IEC 62304:2006 (First Edition) Medical device software: Software life-cycle processes

IEC 62366: 2007 (First Edition) + A1: 2014 Medical devices - Application of usability engineering to medical devices.

The test results showed compliance with the above standards. We also confirmed overall operation by taking and reviewing test images.

Battery performance testing: A 3rd Party Testing Lab was engaged to do safety performance testing on the rechargeable lithium-ion battery pack, done according to the United Nations "Recommendations on the Transport of Dangerous Goods Manual of Tests and Criteria." The following testing was successfully performed: Altitude simulation, Thermal test, Vibration, Shock, External short circuit, Impact, Overcharge, and Forced discharge. In addition, battery life testing was performed to establish how many x-ray exposures can be made on one battery charge. The AC/DC adapter used with the battery charger is medical grade UL Listed (E356265).

During the design process, we took the following FDA guidance into account: Guidance for Industry and FDA Staff Radiation Safety Considerations for X-Ray Equipment Designed for Hand-Held Use; Document issued on December 24, 2008. This involved employing extra shielding and precautionary information in the labeling. Meets the US Performance standard on leakage.

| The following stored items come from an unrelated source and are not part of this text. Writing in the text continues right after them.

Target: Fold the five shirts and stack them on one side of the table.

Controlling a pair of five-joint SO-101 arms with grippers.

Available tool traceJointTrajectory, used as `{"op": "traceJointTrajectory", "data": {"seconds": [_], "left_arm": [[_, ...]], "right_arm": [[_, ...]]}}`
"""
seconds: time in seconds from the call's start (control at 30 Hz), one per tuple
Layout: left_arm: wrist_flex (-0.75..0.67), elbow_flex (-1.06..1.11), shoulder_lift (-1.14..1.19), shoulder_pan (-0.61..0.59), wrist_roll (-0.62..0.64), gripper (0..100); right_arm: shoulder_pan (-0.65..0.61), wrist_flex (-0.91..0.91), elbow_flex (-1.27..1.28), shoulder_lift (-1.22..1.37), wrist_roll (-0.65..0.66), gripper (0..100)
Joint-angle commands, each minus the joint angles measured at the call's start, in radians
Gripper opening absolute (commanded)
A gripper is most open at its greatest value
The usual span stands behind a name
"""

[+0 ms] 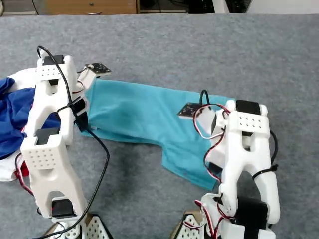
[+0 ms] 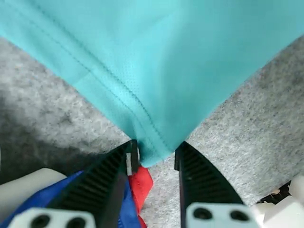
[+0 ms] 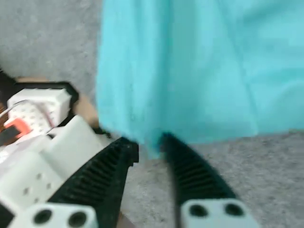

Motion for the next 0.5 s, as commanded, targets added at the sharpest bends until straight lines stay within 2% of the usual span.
{"op": "traceJointTrajectory", "data": {"seconds": [0.0,0.23,0.47], "left_arm": [[0.014,-0.040,-0.012,-0.014,0.008,15],[0.014,-0.058,-0.019,-0.014,0.006,15],[0.057,-0.227,-0.019,-0.052,0.006,15]], "right_arm": [[0.021,0.061,-0.064,-0.027,0.006,23.7],[0.019,0.120,-0.171,-0.027,0.031,23.5],[0.019,0.115,-0.268,-0.027,0.031,23.5]]}}
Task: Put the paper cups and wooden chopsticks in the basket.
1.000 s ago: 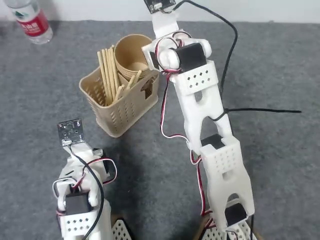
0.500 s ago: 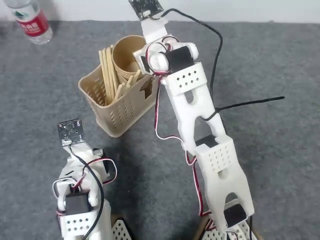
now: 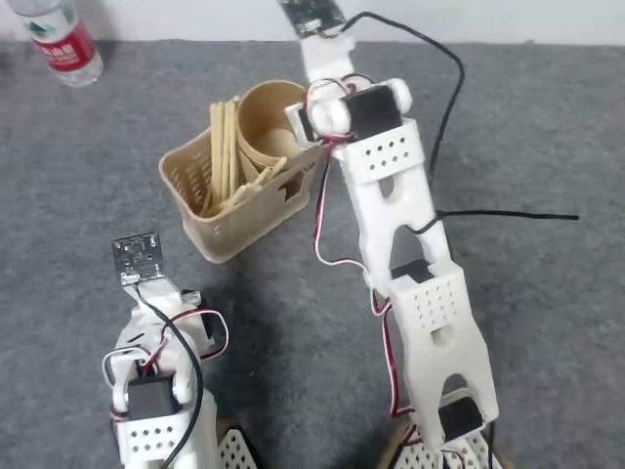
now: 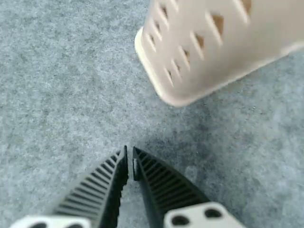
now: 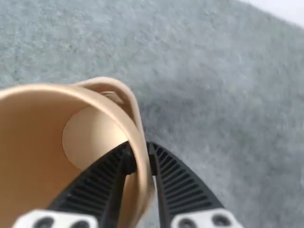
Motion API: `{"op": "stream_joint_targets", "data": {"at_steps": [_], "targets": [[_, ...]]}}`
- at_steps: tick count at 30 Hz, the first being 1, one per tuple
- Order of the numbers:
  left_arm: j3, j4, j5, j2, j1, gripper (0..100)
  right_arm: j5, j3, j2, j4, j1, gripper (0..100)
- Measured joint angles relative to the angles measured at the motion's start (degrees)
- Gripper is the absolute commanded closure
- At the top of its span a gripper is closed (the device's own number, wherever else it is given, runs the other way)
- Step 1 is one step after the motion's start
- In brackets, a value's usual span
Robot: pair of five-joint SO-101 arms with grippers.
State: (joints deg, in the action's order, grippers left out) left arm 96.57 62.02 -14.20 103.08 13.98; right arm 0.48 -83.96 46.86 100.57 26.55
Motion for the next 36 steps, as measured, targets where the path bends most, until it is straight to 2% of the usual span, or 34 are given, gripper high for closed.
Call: {"op": "stream_joint_targets", "data": {"at_steps": [9, 15, 21, 29, 36], "targets": [[0.0, 0.0, 0.0, 0.0, 0.0, 99, -3.1, 15.2, -10.9, 0.1, -5.8, 99.2], [0.0, 0.0, 0.0, 0.0, 0.0, 99, -2.9, 16.4, -17.7, 0.1, -9.8, 99.2], [0.0, 0.0, 0.0, 0.0, 0.0, 99, -2.9, 18.5, -19.7, 0.1, -10.1, 99.2], [0.0, 0.0, 0.0, 0.0, 0.0, 99, -3.1, 29.8, -21.0, 0.1, -16.5, 99.2], [0.0, 0.0, 0.0, 0.0, 0.0, 99, -3.0, 44.0, -32.1, 0.1, -17.2, 99.2]]}}
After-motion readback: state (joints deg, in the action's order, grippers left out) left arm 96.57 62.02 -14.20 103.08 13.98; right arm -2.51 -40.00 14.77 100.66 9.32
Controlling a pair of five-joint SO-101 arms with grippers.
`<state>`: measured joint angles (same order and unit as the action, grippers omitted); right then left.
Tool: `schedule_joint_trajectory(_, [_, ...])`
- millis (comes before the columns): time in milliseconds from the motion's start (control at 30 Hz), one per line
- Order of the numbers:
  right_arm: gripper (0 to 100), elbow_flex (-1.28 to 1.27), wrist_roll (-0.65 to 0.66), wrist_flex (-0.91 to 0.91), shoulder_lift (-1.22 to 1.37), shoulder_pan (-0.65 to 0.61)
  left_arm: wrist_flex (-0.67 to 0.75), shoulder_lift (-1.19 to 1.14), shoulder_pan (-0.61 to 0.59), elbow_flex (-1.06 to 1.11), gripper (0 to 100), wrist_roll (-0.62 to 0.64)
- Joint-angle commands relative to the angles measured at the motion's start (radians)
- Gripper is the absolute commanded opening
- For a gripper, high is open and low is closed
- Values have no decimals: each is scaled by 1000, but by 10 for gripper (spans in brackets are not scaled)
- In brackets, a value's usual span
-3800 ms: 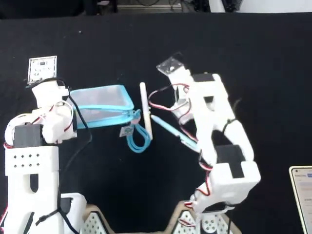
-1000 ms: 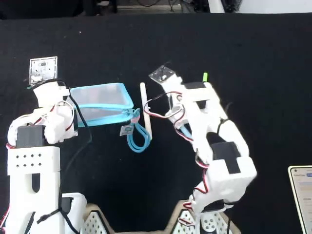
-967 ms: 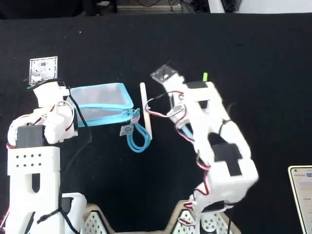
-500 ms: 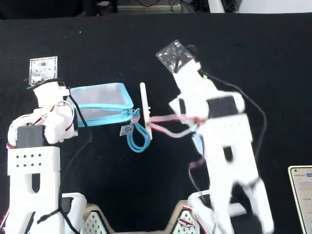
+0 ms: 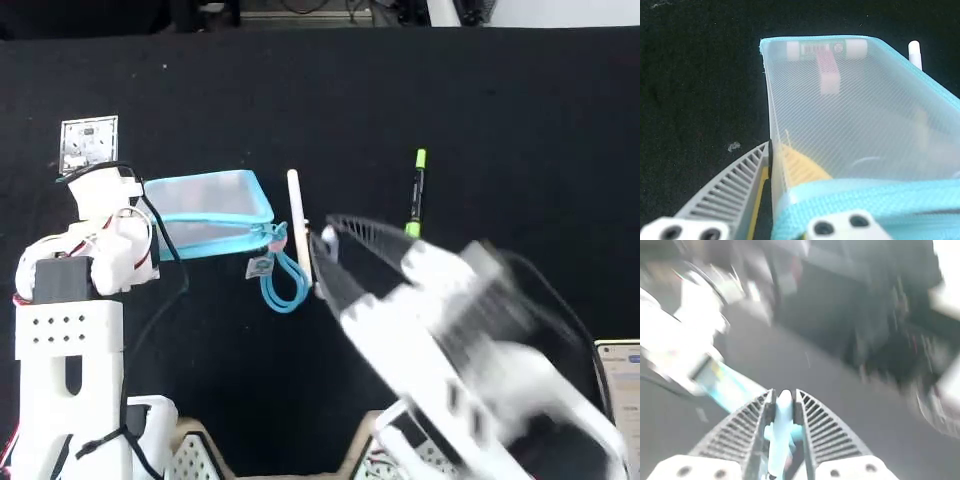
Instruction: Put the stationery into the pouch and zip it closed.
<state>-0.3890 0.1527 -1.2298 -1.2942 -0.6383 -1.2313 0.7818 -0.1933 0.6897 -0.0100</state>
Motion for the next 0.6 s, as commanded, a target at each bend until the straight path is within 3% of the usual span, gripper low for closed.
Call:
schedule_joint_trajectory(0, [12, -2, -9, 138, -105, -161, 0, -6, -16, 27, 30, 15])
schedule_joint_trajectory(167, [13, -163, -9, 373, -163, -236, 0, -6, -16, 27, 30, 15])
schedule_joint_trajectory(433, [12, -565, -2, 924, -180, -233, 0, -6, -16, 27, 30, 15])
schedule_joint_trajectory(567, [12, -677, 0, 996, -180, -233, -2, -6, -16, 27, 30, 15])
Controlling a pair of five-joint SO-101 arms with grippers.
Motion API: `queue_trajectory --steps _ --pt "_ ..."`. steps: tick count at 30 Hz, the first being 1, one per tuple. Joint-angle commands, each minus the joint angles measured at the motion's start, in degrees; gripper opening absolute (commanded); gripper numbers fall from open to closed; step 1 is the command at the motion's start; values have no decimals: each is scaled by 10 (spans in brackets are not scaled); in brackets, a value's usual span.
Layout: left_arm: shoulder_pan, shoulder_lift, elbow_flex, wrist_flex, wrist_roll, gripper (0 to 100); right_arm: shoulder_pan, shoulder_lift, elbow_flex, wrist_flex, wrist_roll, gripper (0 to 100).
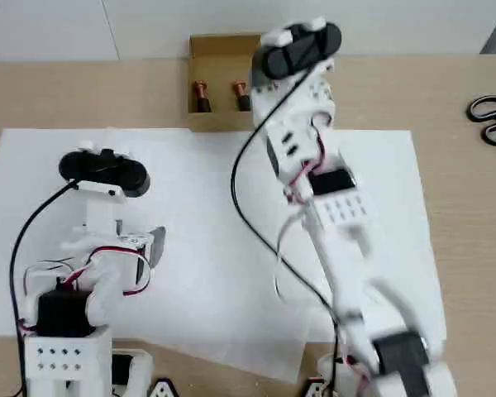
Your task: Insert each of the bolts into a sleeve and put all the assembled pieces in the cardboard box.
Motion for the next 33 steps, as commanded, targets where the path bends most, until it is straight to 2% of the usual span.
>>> queue_trajectory --steps 1,12,24,30,33 --pt "-4 -3 10 -3 2 211 18 123 -119 -72 6 4" --pt "-4 -3 19 1 2 210 29 410 -369 -76 4 4" --pt "-4 -3 19 1 2 210 31 537 -447 -77 4 14" --pt "-4 -3 19 1 2 210 31 555 -447 -74 5 166" --pt "-4 -3 19 1 2 210 31 555 -447 -76 5 181"
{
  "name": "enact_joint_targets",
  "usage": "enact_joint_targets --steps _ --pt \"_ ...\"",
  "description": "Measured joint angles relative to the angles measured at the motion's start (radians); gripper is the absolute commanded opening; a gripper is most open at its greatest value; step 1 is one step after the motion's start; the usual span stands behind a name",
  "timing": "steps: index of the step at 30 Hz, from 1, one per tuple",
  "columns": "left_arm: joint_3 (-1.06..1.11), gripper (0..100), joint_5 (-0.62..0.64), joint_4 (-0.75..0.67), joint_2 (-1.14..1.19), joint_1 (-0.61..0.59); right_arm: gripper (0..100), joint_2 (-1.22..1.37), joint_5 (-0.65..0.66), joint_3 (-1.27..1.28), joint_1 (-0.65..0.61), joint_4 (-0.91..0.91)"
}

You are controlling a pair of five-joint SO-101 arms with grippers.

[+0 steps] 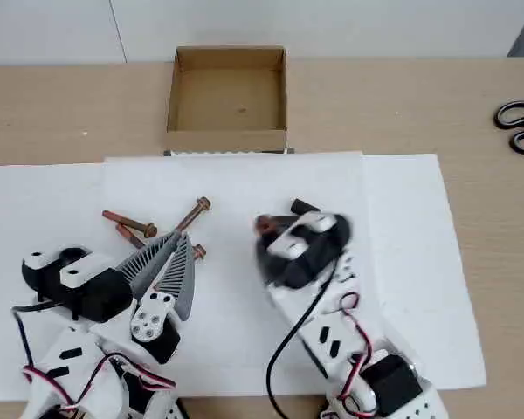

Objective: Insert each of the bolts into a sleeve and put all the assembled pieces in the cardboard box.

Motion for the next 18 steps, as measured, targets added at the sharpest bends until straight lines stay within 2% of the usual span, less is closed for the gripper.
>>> enact_joint_targets --steps 3,8,13,18 --pt "0.052 1 0.000 0.000 -0.002 -0.054 0.4 0.002 -0.044 -0.025 0.068 0.104" --pt "0.226 1 -0.078 0.000 0.000 -0.256 0.4 0.117 -0.083 -0.213 0.176 0.247" --pt "0.430 1 -0.137 -0.051 0.003 -0.371 0.4 0.405 -0.092 -0.500 0.212 0.264" --pt "0.554 1 -0.140 -0.104 0.003 -0.393 0.4 0.764 -0.127 -0.852 0.216 0.264"
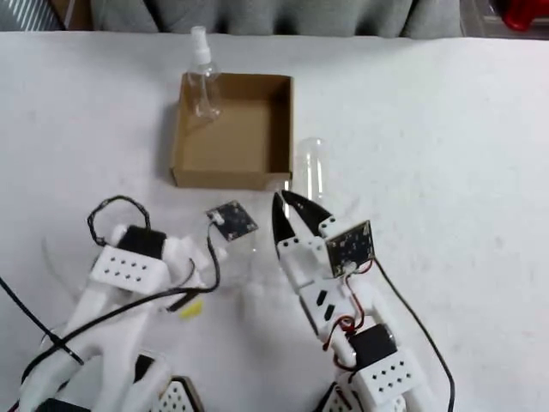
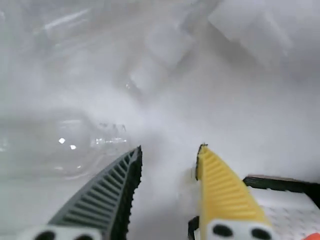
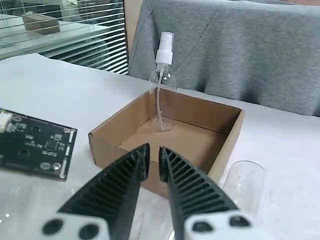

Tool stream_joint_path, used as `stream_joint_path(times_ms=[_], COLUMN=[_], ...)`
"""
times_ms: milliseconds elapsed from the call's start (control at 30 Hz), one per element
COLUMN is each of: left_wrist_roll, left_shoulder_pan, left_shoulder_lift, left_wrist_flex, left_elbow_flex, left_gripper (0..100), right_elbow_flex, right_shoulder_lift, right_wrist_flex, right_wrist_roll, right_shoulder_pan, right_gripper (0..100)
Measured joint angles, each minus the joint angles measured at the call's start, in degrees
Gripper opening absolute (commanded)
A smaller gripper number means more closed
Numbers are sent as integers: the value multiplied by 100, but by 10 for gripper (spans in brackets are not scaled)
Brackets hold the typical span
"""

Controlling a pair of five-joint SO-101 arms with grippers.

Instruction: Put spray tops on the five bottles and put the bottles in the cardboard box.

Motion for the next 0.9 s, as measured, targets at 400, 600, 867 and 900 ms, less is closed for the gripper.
stream_joint_path(times_ms=[400,600,867,900], left_wrist_roll=[-9,-9,-9,-9], left_shoulder_pan=[-9,9,0,-79], left_shoulder_lift=[273,1600,1925,1925], left_wrist_flex=[-782,-1108,-1398,-1477], left_elbow_flex=[193,35,-273,-299], left_gripper=[35,34,37,38], right_elbow_flex=[0,0,0,0], right_shoulder_lift=[0,0,0,0], right_wrist_flex=[0,0,0,0], right_wrist_roll=[0,0,0,0], right_shoulder_pan=[0,0,0,0], right_gripper=[16,16,16,16])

• 9. Summary of clinical testing: A limited clinical test was performed to demonstrate that the device could image anatomy other than extremities. A Board Certified Radiologist performed a successful review.
• 10. Conclusion: After analyzing bench and clinical testing, it is the conclusion of MinXray Inc. that the TR90BH Portable X-Ray Equipment is as safe and effective as the predicate device, has few technological differences, and has similar indications for use, thus rendering it substantially equivalent to the predicate device.